Here’s an example of how to loop through multiple pages in an API that paginates its results.

```python
import requests

api_url = 'https://api.example.com/products'
page = 1

while True:
    response = requests.get(api_url, params={'page': page})
    
    if response.status_code == 200:
        data = response.json()
        if len(data['results']) == 0:
            break  # No more data to fetch
        
        # Process the current page's data
        for product in data['results']:
            print(product['name'])
        
        page += 1  # Move to the next page
    else:
        print('Error:', response.status_code)
        break
```

In this example:
- We keep sending requests with an updated page number (`params={'page': page}`).
- When no results are returned, we stop the loop.

## Using APIs for Dataset Creation

APIs can also be used to create datasets, which can be used for data science tasks like machine learning, data analysis, and visualization.

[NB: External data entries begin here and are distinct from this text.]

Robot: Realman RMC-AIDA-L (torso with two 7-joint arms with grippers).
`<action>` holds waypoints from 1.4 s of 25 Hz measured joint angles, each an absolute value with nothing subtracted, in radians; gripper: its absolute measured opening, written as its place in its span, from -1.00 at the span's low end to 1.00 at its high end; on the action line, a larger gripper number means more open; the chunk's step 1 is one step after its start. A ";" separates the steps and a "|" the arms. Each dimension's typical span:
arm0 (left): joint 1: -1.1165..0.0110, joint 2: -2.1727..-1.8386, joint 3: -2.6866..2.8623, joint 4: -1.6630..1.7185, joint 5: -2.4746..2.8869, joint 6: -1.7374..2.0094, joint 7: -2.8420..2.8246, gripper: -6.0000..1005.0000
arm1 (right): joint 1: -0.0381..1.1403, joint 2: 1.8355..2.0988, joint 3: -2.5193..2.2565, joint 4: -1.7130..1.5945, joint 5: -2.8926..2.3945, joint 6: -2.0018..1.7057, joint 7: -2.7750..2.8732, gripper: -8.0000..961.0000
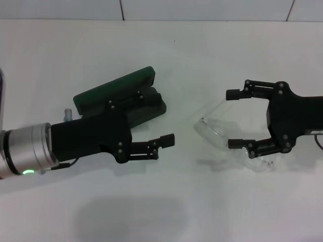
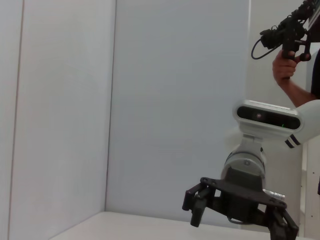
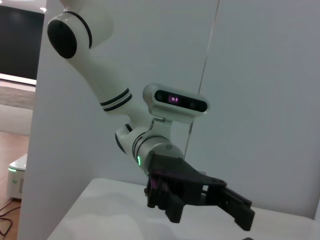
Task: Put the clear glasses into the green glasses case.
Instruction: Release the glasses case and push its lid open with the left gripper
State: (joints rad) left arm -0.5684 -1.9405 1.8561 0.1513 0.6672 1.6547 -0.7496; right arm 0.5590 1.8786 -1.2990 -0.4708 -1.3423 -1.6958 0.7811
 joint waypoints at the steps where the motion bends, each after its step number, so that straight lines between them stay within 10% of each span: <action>1: -0.571 -1.939 1.855 0.152 0.667 1.655 -0.750 0.76 | 0.560 1.879 -1.299 -0.470 -1.342 -1.696 0.781 0.78; 28: -0.690 -1.797 1.792 0.434 1.046 1.025 -1.399 0.75 | 0.513 1.878 -1.301 -0.477 -1.342 -1.703 0.778 0.78; 35: -0.591 -1.865 1.496 0.640 1.480 0.995 -1.550 0.74 | 0.513 1.878 -1.303 -0.477 -1.346 -1.700 0.771 0.77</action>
State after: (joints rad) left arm -0.5905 -1.8651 1.4958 0.6399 1.4799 0.9951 -1.5504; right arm 0.5128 1.8776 -1.3029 -0.4772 -1.3465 -1.6996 0.7712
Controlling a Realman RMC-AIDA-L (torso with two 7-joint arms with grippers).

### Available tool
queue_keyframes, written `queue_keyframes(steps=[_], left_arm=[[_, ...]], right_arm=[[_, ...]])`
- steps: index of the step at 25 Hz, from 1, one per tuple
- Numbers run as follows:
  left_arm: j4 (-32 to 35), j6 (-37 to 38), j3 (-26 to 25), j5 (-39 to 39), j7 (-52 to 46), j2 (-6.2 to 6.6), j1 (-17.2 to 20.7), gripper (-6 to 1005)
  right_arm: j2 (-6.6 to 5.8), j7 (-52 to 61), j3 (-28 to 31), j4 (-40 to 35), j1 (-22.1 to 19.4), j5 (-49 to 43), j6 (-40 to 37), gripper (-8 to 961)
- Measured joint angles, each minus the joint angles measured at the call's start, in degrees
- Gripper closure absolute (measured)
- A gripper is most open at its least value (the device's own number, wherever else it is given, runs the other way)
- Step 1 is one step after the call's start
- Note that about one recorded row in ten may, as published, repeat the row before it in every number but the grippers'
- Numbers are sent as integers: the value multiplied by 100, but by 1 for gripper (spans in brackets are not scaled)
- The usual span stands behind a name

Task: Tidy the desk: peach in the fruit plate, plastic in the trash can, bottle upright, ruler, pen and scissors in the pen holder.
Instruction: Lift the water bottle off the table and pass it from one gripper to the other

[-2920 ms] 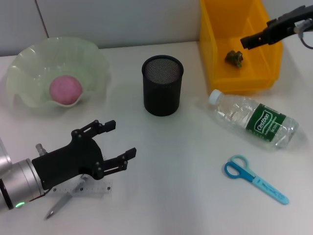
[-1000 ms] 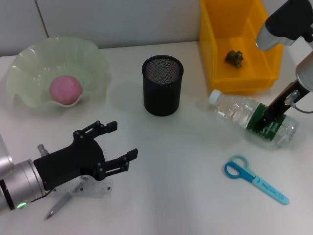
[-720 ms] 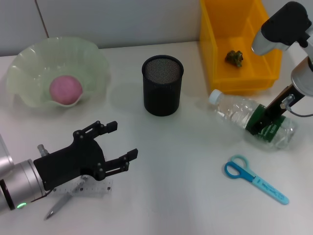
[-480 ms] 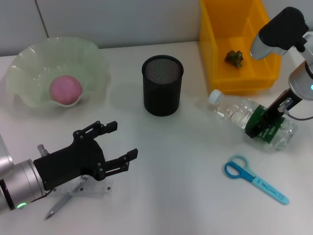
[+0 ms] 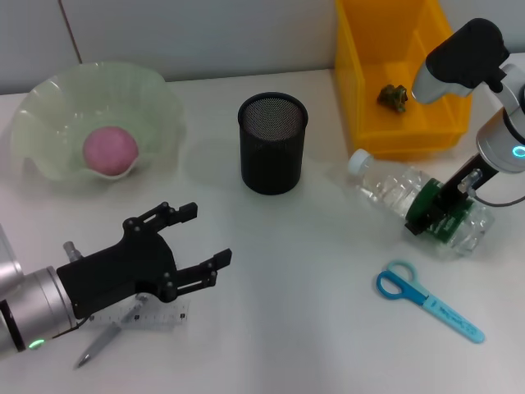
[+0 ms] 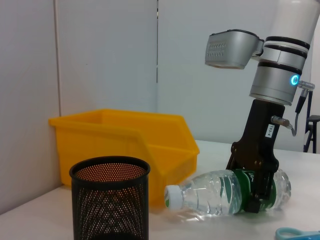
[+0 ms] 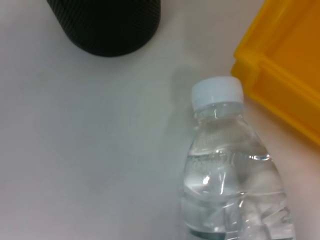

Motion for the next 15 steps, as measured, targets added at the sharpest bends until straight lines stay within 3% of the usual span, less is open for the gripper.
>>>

Let’s take the example of creating a dataset from an API that returns election data.

```python
import requests
import csv

# API endpoint for election results
api_url = 'https://api.example.com/election_results'

# Send GET request
response = requests.get(api_url)

if response.status_code == 200:
    election_data = response.json()
    
    # Create a CSV file to store the data
    with open('election_results.csv', mode='w', newline='') as file:
        writer = csv.writer(file)
        writer.writerow(['Candidate', 'Votes', 'Party'])
        
        for result in election_data['results']:
            writer.writerow([result['candidate'], result['votes'], result['party']])
    
    print('Dataset created successfully!')
else:
    print('Error:', response.status_code)
```

Here we use the API to get election results and then store that data in a CSV file, which can be later used for analysis.